▶ [Your assignment]: This exercise calls for the line with "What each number", the line with "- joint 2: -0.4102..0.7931", and all lines between them in the material below, output exactly and with no other lines.

▶ [Data]:
★ ★ ★ ★
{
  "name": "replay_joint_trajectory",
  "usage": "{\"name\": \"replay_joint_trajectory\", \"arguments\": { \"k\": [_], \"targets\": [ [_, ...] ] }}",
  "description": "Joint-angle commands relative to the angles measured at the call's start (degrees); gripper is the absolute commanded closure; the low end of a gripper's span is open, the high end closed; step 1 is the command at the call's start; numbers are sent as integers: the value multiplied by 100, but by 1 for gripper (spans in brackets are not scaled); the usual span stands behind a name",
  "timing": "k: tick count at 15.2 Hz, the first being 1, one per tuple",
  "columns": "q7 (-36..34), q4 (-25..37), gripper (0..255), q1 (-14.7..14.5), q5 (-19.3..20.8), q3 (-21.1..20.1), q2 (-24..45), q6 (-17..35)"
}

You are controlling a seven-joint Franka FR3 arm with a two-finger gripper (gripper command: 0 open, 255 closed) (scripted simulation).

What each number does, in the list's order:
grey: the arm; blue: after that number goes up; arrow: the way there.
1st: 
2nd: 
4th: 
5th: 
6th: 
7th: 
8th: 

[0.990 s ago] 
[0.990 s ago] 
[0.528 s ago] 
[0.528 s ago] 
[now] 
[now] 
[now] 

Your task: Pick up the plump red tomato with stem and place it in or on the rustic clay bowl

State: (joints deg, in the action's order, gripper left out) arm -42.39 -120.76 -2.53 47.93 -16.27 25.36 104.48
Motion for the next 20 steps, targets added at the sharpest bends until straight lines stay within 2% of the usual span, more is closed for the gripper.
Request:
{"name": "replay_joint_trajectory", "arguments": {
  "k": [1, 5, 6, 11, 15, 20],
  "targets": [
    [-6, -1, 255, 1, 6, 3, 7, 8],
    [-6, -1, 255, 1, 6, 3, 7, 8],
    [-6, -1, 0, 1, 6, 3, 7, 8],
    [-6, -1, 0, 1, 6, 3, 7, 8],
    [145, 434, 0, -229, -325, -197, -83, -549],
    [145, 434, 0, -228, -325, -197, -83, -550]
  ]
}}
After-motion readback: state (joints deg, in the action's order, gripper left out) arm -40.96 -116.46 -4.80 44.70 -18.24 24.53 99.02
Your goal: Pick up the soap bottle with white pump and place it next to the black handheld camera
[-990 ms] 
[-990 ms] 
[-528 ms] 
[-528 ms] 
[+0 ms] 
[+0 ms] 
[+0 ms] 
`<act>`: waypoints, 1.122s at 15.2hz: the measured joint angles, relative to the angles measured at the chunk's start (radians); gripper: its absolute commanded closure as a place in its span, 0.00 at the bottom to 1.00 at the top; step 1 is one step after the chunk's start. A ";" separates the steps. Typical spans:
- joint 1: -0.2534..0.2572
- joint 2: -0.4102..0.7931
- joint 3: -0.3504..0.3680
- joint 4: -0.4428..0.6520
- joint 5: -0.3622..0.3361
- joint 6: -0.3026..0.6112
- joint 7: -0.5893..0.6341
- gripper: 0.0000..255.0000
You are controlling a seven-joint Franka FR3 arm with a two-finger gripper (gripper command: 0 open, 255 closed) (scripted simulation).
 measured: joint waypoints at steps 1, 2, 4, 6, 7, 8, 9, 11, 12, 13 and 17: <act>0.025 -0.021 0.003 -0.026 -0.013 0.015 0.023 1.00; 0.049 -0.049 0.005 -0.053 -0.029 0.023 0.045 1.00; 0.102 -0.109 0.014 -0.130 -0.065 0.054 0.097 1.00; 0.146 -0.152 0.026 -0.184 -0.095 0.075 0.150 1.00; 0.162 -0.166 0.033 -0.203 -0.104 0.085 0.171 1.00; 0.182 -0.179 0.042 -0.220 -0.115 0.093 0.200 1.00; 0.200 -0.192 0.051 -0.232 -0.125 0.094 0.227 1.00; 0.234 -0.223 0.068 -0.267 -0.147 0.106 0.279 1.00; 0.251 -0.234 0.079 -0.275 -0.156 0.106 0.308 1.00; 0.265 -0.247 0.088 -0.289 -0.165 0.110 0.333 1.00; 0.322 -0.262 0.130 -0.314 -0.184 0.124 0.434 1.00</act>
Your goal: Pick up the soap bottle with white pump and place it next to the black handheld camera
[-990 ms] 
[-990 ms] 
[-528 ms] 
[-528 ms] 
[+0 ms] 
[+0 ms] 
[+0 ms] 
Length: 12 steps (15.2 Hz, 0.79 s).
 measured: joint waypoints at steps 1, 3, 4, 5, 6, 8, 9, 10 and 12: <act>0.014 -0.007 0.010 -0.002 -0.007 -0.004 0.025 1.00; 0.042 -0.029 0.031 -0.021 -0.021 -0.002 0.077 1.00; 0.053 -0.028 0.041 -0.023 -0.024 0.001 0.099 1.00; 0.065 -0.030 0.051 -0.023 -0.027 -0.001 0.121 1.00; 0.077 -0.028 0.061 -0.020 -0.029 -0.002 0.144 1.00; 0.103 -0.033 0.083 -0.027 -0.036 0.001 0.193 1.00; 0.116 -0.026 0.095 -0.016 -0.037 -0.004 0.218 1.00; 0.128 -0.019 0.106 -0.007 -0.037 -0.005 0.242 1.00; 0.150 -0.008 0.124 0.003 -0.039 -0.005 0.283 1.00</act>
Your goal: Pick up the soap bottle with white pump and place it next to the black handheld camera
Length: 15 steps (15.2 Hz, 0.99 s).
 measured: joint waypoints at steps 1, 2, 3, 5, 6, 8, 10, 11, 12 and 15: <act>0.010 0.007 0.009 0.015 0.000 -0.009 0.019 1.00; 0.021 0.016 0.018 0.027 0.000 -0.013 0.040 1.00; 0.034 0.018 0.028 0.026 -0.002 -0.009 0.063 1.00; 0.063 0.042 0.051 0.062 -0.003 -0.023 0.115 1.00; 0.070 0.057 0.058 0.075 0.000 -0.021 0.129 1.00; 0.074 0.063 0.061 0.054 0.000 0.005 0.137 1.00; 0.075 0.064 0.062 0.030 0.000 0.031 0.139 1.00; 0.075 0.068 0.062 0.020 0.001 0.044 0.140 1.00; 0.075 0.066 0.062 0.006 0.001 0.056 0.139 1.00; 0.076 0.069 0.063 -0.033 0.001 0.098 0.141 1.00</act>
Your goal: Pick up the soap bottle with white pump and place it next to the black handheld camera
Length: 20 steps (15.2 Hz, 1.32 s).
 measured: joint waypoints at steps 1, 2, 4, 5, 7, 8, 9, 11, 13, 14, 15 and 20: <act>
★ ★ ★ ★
▶ [Completed exercise]:
What each number does, in the list's order:
grey: the arm; blue: after that number goes up; arrow: the way there.
1st: 
2nd: 
4th: 
5th: 
6th: 
7th: 
8th: 

[0.990 s ago] 
[0.990 s ago] 
[0.528 s ago] 
[0.528 s ago] 
[now] 
[now] 
[now] 

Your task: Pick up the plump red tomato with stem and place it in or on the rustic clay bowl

State: (joints deg, in the action's order, gripper left out) arm -42.39 -120.76 -2.53 47.93 -16.27 25.36 104.48
Motion for the next 20 steps, targets added at the sharpest bends until straight lines stay within 2% of the usual span, more is closed for the gripper.
Request:
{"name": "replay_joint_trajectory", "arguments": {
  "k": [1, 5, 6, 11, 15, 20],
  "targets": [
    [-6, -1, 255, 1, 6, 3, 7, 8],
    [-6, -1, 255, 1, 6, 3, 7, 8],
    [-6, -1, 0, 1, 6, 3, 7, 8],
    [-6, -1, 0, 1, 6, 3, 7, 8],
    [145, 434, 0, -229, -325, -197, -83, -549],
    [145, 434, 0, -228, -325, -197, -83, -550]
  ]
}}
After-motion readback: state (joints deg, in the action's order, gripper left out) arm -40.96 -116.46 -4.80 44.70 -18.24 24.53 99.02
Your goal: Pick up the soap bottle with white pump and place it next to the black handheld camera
[-990 ms] 
[-990 ms] 
[-528 ms] 
[-528 ms] 
[+0 ms] 
[+0 ms] 
[+0 ms] 
`<act>`: waypoints, 1.122s at 15.2hz: the measured joint angles, relative to the angles measured at the chunk's start (radians); gripper: its absolute commanded closure as a place in its span, 0.00 at the bottom to 1.00 at the top; step 1 is one step after the chunk's start. A ";" separates the steps. Typical spans:
- joint 1: -0.2534..0.2572
- joint 2: -0.4102..0.7931

The exercise contains nothing more.